By allowing observations to be shared between machines, the execution time estimate on a machine with few observations can be improved by using observations from machines with similar performance characteristics. In these three class collecting more data is equal to estimating better execution time for process obviously collecting more data is equal to more over head for an algorithm.
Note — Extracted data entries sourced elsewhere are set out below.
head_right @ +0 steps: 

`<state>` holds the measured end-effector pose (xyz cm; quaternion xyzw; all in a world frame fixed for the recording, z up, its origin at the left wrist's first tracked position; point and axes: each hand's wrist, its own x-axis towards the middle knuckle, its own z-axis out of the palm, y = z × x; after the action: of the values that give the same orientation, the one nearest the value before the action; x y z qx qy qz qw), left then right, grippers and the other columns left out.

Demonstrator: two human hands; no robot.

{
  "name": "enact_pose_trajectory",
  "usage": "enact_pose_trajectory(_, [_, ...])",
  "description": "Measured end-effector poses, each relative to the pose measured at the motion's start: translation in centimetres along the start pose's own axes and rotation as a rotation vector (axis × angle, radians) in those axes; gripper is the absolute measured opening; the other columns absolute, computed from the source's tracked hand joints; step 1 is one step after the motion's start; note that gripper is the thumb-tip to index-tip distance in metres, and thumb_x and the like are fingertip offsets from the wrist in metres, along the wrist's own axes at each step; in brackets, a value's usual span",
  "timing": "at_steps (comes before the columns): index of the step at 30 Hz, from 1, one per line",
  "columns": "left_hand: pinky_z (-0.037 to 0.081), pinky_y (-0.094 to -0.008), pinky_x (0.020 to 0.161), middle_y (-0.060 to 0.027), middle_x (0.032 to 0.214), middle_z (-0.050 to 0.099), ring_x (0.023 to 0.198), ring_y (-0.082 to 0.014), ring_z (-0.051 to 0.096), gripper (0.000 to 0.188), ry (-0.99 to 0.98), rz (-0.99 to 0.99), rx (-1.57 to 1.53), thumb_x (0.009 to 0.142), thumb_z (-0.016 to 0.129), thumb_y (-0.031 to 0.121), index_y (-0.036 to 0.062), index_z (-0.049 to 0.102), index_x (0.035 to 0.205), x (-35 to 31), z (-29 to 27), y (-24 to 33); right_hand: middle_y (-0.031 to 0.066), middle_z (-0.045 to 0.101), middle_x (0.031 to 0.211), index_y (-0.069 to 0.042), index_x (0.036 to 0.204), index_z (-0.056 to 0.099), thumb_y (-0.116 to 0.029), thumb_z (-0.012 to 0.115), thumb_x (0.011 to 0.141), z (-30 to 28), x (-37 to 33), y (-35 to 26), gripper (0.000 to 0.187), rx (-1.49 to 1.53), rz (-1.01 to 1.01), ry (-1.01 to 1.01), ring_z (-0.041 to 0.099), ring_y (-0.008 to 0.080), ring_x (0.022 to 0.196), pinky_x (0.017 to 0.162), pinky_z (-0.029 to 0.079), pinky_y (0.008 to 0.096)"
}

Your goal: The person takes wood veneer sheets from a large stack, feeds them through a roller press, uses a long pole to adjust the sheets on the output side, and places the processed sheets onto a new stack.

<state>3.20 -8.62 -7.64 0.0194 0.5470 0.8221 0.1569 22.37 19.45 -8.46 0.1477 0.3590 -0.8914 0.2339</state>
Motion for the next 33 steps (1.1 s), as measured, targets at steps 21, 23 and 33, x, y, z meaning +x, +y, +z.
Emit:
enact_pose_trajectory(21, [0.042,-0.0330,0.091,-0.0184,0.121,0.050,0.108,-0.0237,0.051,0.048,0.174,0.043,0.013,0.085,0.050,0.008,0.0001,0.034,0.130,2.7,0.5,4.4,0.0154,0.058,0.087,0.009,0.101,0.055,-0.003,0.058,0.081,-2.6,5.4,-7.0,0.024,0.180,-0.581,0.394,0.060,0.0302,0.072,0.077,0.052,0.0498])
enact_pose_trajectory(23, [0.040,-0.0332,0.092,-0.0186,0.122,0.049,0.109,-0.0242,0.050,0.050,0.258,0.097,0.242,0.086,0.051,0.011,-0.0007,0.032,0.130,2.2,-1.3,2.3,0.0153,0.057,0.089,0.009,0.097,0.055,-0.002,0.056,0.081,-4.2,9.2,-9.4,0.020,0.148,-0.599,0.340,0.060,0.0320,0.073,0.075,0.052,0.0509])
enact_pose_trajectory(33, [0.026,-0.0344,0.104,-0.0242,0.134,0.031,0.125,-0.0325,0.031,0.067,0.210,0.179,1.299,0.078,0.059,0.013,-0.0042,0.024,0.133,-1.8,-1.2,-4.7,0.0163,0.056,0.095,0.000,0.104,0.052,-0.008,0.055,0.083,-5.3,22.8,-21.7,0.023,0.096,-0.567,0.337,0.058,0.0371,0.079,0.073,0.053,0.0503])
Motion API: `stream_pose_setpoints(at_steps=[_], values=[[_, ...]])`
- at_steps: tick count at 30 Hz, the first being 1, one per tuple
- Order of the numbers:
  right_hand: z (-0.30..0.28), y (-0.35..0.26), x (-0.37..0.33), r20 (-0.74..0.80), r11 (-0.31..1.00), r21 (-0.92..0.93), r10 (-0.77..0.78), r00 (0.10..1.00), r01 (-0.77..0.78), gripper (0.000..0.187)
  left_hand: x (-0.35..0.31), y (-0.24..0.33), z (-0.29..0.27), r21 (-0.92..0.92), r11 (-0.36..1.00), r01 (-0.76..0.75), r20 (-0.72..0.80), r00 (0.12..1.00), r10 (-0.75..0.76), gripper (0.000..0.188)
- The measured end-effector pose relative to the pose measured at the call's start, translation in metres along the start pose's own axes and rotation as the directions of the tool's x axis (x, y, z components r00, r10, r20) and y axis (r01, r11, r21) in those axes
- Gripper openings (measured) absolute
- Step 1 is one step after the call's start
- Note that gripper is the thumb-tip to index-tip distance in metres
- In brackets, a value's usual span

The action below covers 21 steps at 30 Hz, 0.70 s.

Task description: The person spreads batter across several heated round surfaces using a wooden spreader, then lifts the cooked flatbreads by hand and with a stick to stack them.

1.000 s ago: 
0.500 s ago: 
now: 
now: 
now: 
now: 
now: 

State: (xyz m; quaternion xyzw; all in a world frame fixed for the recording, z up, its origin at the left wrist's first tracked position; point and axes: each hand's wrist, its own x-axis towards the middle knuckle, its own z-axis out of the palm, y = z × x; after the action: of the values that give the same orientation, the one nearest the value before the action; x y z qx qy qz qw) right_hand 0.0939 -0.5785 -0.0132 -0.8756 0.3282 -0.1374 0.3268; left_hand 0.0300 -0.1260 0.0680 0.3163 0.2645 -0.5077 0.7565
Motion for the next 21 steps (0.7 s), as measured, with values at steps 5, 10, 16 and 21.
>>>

In this research there is an attempt to overcome the above-mentioned problems in order to be able to calculate the exact process execution time. The first section of the paper tries to explain the new technique (algorithm) which is added to the compiler in order to calculate the program execution time this algorithm can be mentioned in first class (code analysis) of three discussed classes but it does not estimating an execution estimation by analyzing source code algorithm it calculating the exact process execution time by following instruction by instruction of source code during compilation and it can be used where ever that the compiler is used so it could be a very good solution for heterogeneous environment like analytic benchmarking/code profiling but with no data collection and no over head during run time. This algorithm can be used with other three classes combinationally to make them more power full. Another weakness of those three algorithm classes is that they can not change their estimation during process run time and they just estimate a single execution time for each execution of the process but those schedulers that uses algorithm of this paper can dynamically change execution time that estimated for them when process change it's manner during run time. Then by using this capability a new CPU scheduling algorithm will be introduced. In the next some basic concepts and definitions will be reviewed. The added technique to the compiler, i.e., the cycle counter algorithm is introduced. Then, a new applicable scheduling algorithm is presented employing the technique introduced and the last section deals with some conclusions.

MATERIALS AND METHODS

Concepts and definitions
Process and program: A process is a program in execution and a program is a set of instructions put together to reach a determined aim (Conway et al., 1967).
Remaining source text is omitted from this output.